A Note from the Artistic Director
This is the third time in our company’s forty years that we have staged The Tempest, the second in my ten years as Artistic Director. I suppose it is a favorite among theater professionals because it is a play about plays, about the power of art to deceive, to charm, and to transform. That’s a favorite theme of ours, understandably. Like Barrie’s Neverland and Scrooge’s Christmas Eve visitations, the isle of the Tempest provides space for the lost, the broken, the closed off and resentful, in other words, all of us, to learn and to heal. We always hope that the art we produce offers that space. Space to leave our everyday concerns long enough to process them and the deeper concerns we’ve been setting aside for later. It is a spell we attempt to cast. Sometimes it works.

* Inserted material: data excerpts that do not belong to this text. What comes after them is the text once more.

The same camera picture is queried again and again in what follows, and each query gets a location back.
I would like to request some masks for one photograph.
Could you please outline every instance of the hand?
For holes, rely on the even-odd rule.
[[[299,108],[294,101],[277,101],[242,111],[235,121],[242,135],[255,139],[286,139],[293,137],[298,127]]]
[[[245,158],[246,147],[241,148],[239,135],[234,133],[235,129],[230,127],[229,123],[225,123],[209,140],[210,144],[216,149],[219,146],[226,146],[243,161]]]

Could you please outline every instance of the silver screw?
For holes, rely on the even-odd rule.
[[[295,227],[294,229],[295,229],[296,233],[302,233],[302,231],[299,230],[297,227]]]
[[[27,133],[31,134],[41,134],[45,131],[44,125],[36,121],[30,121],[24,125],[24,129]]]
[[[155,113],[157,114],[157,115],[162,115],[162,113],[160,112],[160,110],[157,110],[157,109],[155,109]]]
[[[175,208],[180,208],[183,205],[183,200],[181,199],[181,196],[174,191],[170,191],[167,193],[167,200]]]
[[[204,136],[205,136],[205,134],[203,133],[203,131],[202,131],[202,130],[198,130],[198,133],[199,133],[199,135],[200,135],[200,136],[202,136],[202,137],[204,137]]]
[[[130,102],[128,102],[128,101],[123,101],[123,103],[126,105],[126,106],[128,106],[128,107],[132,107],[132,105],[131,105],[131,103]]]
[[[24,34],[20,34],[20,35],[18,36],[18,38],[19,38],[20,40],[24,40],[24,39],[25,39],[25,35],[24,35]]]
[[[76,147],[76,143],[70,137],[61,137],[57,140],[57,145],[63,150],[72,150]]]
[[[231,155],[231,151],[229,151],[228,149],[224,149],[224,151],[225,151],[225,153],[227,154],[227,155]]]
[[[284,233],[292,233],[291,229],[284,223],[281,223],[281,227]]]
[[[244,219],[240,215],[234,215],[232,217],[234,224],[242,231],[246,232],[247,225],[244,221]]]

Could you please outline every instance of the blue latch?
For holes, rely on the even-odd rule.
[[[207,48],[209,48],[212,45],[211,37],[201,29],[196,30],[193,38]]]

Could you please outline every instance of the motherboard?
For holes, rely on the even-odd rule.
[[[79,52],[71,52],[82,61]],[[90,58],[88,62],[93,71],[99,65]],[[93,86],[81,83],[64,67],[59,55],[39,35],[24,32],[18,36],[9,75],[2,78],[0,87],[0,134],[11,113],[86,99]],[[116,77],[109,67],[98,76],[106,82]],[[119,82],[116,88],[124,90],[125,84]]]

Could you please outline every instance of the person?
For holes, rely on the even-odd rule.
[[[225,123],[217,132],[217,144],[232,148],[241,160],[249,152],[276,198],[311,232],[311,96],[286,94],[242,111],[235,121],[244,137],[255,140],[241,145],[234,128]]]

Importantly however, it is not a gift that we bestow from a privileged height; Shakespeare was a man of the people, and we need the transformative power of the spell as much or more than our audience. Prospero calls up the storm in order to wreak his revenge upon the hapless audience that has stumbled into his power, but it is he who is most deeply affected and transformed through his playmaking. That is the gift the audience brings. The gift that appears when many gather together in a ring, and cast a spell, and make a space for the imagination to transform us all.
In forty years our city has changed.Our country has changed.But human nature has not, at least since Prospero’s day, and the hard work of self-reflection and self-transformation is as necessary today as ever.Thank you for forty years with us.May we all leave the island better than we were, better prepared for the difficulties to come, more human, and more humane.